> **Work task**
Among the records below, find the line that has "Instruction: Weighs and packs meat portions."; from there, give the lines again exactly, and stop after the line that has "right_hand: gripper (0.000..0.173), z".

> **Dataset**
________________________

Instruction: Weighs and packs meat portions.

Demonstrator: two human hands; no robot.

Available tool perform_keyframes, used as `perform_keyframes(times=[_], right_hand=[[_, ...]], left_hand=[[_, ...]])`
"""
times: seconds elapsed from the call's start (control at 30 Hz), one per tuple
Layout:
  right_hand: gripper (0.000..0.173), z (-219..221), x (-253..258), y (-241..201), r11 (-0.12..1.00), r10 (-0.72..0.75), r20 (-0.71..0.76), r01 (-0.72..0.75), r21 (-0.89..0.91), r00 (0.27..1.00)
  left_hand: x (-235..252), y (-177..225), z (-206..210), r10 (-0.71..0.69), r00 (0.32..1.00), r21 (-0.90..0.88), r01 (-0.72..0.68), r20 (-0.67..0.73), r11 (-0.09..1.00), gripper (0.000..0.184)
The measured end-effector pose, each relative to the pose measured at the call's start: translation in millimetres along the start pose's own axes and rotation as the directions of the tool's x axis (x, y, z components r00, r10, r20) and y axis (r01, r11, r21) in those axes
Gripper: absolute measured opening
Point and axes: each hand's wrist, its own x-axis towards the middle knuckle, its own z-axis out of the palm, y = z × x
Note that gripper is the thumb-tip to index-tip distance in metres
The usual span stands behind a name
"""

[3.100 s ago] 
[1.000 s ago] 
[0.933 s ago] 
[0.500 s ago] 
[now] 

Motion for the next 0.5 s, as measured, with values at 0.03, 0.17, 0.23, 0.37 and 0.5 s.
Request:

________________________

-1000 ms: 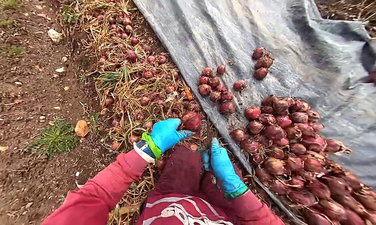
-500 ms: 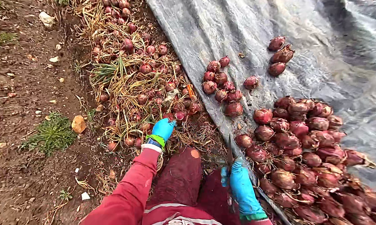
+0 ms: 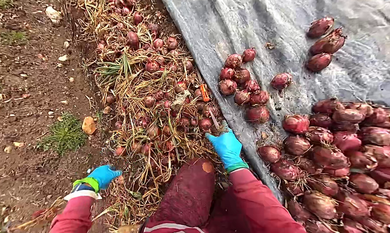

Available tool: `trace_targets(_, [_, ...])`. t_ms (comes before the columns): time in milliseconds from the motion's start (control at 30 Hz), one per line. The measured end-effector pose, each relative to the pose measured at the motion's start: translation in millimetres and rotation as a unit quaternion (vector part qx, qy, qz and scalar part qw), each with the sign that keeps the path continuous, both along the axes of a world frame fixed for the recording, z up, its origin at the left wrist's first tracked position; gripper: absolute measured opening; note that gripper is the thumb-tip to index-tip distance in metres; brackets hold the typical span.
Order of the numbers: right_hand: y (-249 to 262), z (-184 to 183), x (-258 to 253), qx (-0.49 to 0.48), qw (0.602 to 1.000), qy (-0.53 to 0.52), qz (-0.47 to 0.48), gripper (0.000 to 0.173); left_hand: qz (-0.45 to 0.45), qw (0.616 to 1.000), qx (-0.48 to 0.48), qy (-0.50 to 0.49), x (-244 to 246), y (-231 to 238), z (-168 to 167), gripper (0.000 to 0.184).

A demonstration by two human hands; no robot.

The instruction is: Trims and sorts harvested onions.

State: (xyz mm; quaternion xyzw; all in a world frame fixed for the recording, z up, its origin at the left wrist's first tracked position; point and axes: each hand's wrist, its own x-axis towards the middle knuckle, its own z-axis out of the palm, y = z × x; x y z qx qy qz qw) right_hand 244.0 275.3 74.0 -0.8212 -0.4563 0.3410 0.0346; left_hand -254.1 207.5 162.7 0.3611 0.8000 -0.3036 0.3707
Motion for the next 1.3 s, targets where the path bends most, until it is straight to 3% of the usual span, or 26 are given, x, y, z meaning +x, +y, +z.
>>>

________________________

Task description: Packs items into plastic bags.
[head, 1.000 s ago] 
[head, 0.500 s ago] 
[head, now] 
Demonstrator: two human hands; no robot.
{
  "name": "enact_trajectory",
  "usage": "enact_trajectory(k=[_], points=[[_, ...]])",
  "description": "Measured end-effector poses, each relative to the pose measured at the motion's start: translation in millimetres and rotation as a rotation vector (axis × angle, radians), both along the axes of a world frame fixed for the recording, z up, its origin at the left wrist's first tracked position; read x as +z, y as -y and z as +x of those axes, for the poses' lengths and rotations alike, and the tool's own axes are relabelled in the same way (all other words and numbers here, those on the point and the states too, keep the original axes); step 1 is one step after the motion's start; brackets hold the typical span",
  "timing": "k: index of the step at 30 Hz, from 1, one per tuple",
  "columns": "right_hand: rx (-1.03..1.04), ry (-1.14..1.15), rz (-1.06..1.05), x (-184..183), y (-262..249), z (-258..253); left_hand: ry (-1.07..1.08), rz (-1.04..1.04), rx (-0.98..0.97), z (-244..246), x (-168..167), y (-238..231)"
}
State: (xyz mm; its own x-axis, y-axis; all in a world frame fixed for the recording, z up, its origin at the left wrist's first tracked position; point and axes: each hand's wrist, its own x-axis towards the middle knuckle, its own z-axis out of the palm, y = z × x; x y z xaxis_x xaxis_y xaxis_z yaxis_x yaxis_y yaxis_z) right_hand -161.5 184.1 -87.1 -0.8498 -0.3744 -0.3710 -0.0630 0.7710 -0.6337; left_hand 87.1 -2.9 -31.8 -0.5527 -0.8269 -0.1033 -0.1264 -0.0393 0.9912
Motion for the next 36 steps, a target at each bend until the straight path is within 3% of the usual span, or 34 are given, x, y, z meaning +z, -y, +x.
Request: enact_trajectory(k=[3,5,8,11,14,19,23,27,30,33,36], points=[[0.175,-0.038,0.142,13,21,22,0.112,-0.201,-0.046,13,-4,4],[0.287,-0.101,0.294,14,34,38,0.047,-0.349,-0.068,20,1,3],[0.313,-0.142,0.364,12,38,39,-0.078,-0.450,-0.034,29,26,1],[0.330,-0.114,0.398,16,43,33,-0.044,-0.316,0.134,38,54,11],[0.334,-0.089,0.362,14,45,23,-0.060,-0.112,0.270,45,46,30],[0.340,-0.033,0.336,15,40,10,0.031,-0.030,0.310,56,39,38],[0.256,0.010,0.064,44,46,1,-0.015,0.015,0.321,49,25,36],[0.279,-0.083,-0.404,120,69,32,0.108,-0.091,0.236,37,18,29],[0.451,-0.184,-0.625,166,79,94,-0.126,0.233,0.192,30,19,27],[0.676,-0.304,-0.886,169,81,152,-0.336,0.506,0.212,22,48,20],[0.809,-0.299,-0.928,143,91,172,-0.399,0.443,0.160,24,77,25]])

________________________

> **Response to this exercise**
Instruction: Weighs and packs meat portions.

Demonstrator: two human hands; no robot.

Available tool perform_keyframes, used as `perform_keyframes(times=[_], right_hand=[[_, ...]], left_hand=[[_, ...]])`
"""
times: seconds elapsed from the call's start (control at 30 Hz), one per tuple
Layout:
  right_hand: gripper (0.000..0.173), z (-219..221), x (-253..258), y (-241..201), r11 (-0.12..1.00), r10 (-0.72..0.75), r20 (-0.71..0.76), r01 (-0.72..0.75), r21 (-0.89..0.91), r00 (0.27..1.00)

The exercise requires nothing else.